These can run on a schedule via Lambda or Step Functions and push findings to Slack, Jira, or a FinOps dashboard.

Policy-Based Continuous Detection

Ad-hoc audits don't prevent waste from returning. AWS Config rules can:

Flag EC2 instances with no network activity for 7 days
Detect EBS volumes in available state
Ensure S3 buckets have lifecycle policies
Validate required cost-allocation tags

Config rules can auto-remediate (snapshot and delete an unattached volume) or trigger alerts for human review. Combined with guardrails in AWS Organizations, this shifts idle detection from reactive cleanup to proactive prevention.

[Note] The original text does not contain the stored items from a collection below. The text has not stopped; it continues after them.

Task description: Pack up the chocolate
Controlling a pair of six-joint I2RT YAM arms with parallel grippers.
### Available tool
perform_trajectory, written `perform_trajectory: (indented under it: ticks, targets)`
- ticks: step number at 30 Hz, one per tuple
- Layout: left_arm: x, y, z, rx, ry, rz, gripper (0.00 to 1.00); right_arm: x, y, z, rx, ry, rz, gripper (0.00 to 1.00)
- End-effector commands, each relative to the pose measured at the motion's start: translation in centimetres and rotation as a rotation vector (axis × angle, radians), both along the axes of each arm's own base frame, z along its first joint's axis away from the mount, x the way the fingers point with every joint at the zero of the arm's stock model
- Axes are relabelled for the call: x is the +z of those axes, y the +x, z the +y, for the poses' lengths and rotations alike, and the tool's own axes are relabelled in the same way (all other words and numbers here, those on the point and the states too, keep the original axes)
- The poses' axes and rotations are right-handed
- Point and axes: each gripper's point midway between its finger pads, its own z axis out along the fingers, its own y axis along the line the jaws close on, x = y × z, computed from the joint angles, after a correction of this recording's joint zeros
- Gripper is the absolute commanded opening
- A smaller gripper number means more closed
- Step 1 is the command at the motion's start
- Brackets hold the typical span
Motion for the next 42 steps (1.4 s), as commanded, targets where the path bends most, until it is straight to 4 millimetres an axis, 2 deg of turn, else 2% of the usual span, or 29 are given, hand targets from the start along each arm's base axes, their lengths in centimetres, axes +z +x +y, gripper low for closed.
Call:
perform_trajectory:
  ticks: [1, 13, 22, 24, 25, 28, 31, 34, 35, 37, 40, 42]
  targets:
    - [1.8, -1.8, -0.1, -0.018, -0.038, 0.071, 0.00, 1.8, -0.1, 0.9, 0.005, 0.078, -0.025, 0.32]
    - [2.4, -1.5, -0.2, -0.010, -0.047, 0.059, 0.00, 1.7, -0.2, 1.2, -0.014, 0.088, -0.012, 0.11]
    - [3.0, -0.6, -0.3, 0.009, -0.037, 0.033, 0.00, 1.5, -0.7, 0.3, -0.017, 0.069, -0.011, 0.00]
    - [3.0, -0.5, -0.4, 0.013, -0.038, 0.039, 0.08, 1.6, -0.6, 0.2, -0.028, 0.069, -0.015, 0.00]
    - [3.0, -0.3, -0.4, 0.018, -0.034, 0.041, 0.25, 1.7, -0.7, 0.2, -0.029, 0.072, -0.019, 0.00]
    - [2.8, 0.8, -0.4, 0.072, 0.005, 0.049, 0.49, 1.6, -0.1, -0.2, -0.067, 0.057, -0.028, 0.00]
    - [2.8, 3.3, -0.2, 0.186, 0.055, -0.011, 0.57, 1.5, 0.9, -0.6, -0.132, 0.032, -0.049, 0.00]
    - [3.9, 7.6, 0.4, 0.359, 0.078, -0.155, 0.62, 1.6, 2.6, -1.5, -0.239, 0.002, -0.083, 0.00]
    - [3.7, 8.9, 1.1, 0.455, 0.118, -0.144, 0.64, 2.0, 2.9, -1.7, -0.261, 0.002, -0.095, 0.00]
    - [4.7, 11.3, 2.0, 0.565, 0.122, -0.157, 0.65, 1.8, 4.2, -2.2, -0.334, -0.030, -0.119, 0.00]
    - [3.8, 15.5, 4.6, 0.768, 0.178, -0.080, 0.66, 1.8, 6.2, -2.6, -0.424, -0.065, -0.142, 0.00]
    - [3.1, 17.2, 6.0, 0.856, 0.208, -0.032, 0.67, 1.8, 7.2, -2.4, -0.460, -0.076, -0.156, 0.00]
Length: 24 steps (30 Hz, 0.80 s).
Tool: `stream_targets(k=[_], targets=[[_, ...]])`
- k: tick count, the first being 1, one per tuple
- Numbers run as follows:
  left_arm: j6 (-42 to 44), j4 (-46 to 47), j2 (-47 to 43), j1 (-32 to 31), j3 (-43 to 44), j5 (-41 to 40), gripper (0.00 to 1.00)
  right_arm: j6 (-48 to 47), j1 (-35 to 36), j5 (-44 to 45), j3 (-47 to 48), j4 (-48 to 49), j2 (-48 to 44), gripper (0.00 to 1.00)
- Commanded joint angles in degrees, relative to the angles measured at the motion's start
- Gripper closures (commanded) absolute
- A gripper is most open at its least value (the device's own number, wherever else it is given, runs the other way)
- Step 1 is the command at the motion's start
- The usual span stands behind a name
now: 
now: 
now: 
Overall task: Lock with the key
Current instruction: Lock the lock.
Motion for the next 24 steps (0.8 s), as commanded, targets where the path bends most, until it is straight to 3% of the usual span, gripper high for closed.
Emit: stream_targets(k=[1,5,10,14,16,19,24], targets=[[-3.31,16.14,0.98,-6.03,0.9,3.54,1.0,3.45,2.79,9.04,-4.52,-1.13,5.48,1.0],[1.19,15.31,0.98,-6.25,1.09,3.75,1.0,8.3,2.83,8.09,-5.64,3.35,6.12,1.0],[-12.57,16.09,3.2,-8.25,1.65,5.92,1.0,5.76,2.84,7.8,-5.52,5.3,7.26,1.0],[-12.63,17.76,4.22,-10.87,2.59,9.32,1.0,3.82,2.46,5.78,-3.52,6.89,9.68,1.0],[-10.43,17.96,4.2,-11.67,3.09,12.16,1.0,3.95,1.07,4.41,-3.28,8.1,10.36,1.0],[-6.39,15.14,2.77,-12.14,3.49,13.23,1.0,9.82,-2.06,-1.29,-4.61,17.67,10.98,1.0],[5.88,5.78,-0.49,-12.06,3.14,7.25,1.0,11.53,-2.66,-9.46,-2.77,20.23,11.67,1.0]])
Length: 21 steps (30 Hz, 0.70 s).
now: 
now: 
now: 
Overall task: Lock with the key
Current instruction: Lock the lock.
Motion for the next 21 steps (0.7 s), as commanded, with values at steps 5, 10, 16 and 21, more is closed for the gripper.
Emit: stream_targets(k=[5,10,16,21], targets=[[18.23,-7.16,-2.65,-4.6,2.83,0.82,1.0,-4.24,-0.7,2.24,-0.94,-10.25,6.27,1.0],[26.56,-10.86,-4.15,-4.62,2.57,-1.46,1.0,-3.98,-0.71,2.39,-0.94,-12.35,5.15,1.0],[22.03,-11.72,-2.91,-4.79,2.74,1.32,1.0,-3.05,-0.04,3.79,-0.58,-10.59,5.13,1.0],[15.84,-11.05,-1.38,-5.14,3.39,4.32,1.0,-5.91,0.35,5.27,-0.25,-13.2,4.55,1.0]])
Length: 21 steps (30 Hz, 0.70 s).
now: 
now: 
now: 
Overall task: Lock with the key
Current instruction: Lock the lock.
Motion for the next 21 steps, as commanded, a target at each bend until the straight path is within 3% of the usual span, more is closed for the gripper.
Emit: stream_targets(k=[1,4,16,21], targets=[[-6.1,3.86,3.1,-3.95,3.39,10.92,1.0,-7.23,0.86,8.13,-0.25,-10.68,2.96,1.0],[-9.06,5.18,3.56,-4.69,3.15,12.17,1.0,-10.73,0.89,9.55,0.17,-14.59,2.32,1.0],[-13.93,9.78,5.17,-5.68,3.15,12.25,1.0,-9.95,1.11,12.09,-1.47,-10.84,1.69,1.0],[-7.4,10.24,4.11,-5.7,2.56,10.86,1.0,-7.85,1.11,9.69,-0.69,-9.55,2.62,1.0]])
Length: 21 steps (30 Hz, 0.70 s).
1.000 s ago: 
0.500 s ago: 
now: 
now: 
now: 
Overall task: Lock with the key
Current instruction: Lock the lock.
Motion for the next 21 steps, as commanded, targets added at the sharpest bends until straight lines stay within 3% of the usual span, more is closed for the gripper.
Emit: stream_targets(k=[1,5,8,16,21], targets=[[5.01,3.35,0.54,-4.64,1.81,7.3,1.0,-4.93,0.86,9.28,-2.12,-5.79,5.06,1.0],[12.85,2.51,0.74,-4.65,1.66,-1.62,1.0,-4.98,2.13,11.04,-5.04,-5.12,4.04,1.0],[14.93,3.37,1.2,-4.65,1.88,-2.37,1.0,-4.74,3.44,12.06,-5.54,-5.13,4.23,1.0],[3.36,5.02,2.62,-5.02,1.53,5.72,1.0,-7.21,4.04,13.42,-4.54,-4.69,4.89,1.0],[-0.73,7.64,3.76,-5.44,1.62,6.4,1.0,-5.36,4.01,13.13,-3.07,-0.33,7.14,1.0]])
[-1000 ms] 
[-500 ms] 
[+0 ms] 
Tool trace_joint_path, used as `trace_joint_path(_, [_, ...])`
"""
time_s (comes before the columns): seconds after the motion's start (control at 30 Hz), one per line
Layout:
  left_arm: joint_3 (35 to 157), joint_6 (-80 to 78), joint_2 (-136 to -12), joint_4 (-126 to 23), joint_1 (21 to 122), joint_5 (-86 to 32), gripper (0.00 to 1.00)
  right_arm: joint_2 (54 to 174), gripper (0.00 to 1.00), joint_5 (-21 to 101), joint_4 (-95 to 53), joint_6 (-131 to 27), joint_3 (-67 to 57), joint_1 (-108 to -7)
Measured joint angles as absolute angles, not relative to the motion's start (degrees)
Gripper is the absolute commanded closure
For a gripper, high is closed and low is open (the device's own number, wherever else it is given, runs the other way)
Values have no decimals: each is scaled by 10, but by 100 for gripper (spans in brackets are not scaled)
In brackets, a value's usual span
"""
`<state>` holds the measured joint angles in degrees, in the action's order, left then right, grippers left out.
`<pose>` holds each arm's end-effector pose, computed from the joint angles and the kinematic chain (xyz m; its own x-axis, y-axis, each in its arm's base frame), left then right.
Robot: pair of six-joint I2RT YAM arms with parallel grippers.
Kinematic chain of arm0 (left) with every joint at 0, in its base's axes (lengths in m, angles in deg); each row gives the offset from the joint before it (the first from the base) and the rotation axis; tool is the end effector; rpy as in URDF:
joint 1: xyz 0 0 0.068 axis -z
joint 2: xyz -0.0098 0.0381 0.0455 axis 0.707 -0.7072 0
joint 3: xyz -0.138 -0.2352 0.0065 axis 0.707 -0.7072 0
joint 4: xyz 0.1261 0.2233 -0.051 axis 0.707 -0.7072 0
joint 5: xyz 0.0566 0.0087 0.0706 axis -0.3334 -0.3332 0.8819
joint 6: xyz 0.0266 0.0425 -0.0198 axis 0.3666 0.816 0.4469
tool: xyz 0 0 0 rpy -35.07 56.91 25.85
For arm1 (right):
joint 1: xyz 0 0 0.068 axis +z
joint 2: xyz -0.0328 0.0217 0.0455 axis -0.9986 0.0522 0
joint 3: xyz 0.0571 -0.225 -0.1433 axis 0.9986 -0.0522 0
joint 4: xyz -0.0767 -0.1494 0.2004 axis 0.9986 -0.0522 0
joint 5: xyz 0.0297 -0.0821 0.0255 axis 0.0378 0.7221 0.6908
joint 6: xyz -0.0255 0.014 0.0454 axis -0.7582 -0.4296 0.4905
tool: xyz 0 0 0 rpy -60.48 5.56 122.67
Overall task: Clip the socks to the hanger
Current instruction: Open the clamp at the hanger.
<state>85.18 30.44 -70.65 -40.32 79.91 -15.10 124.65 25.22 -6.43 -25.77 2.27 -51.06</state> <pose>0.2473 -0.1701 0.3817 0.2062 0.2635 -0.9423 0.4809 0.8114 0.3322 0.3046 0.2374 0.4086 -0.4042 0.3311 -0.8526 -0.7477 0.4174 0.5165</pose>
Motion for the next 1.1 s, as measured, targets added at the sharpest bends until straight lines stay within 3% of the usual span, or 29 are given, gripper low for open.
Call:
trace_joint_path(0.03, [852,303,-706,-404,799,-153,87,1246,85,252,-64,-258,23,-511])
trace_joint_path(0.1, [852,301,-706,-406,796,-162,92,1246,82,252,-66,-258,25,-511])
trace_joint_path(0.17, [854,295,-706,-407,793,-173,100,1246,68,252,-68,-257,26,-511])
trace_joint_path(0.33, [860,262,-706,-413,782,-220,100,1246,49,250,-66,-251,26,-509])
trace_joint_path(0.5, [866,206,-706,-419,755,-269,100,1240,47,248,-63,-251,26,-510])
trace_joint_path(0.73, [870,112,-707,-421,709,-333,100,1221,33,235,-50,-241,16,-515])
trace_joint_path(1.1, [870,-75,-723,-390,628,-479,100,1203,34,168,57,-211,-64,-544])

Choosing between 1-year and 3-year commitments affects how aggressively you can rightsize after cleanup we broke down the decision here How to Choose Between 1-Year and 3-Year AWS Commitments

Keeping Costs Low After Cleanup

Removing idle resources solves one half of the problem. The other half is ensuring you're not overpaying for the resources you keep.

Usage.ai handles this with Flex Commitments, a dynamic purchasing engine that continuously adapts to real usage patterns across AWS, Azure, and GCP. Once your team remediates idle infrastructure, Usage.ai adjusts commitments so your new usage baseline is always covered at the lowest effective rate. It also issues rebates on unused commitment portions, which native cloud commitments don't do.

The loop: identify and remove idle resources → Usage.ai re-optimizes commitments against the new baseline → as workloads evolve, it adjusts again automatically.

What's the biggest source of idle waste you've found in your AWS environment and what finally surfaced?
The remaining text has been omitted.